Lines containing the word "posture": say how many there are in the listing, with only the number as the answer.

════

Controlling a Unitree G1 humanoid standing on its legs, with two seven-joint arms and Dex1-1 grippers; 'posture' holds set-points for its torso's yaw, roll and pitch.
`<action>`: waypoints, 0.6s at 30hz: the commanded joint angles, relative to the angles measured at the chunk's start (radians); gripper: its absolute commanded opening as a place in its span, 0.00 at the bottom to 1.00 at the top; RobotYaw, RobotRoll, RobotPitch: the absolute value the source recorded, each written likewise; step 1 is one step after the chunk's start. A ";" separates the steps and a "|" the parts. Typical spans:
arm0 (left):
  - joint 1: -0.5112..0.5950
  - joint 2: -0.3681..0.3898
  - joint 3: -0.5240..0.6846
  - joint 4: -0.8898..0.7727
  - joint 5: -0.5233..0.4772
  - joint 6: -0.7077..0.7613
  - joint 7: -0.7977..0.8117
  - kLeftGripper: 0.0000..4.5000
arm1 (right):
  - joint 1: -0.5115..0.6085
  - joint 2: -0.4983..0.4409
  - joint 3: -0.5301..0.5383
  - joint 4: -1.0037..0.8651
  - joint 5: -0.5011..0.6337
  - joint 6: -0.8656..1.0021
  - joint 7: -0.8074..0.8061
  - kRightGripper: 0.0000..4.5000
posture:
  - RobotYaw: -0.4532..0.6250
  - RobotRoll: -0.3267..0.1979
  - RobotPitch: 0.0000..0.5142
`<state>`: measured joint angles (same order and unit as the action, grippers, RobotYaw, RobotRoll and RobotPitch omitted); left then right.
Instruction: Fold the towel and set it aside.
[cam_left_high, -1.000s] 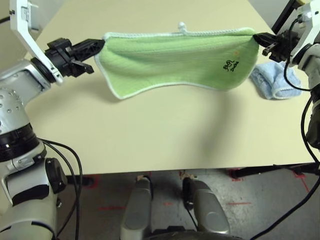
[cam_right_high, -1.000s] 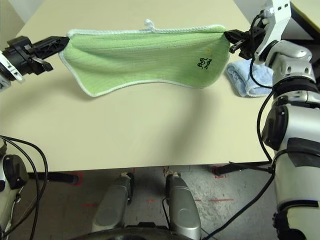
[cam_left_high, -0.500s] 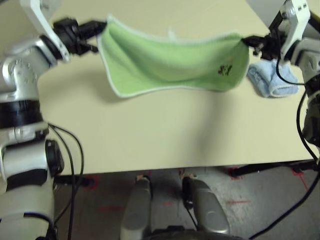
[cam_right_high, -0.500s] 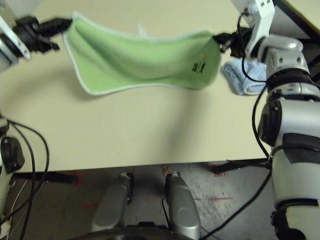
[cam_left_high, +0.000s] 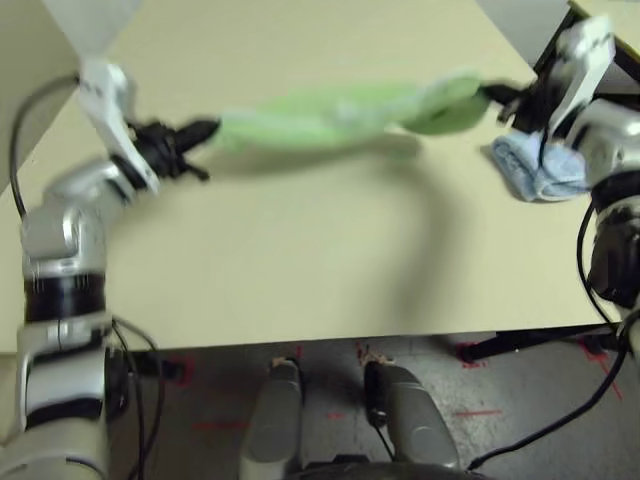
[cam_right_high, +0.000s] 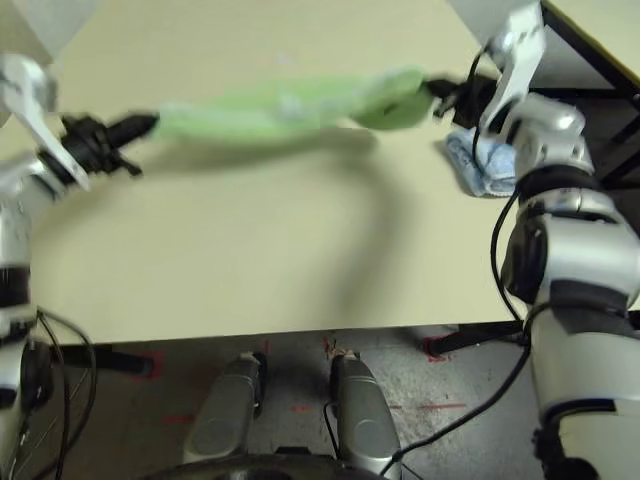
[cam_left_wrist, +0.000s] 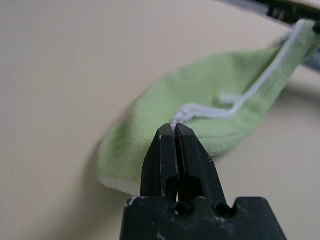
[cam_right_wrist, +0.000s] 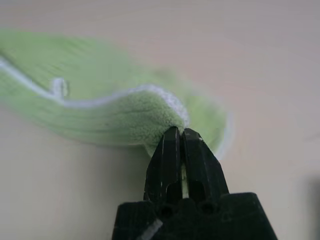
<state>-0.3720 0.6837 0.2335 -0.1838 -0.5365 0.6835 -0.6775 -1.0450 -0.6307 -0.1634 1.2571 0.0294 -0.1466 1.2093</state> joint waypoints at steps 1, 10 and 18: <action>0.090 -0.007 0.003 -0.134 -0.055 0.083 0.021 0.01 | 0.046 -0.038 0.025 -0.074 0.015 0.014 0.115 0.00 | 0.59 0.62 0.24; 0.202 0.091 0.039 -0.198 -0.129 0.191 -0.033 0.01 | 0.141 -0.100 0.088 -0.186 0.018 0.122 0.318 0.00 | 0.59 0.62 0.27; 0.246 0.192 0.128 -0.166 -0.224 0.255 -0.138 0.01 | 0.164 -0.140 0.125 -0.210 0.004 0.126 0.355 0.00 | 0.60 0.62 0.29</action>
<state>-0.1388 0.8599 0.3484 -0.3617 -0.7351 0.9188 -0.7945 -0.8907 -0.7595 -0.0505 1.0613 0.0324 -0.0224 1.5577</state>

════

### OUTPUT FOR THIS TASK
2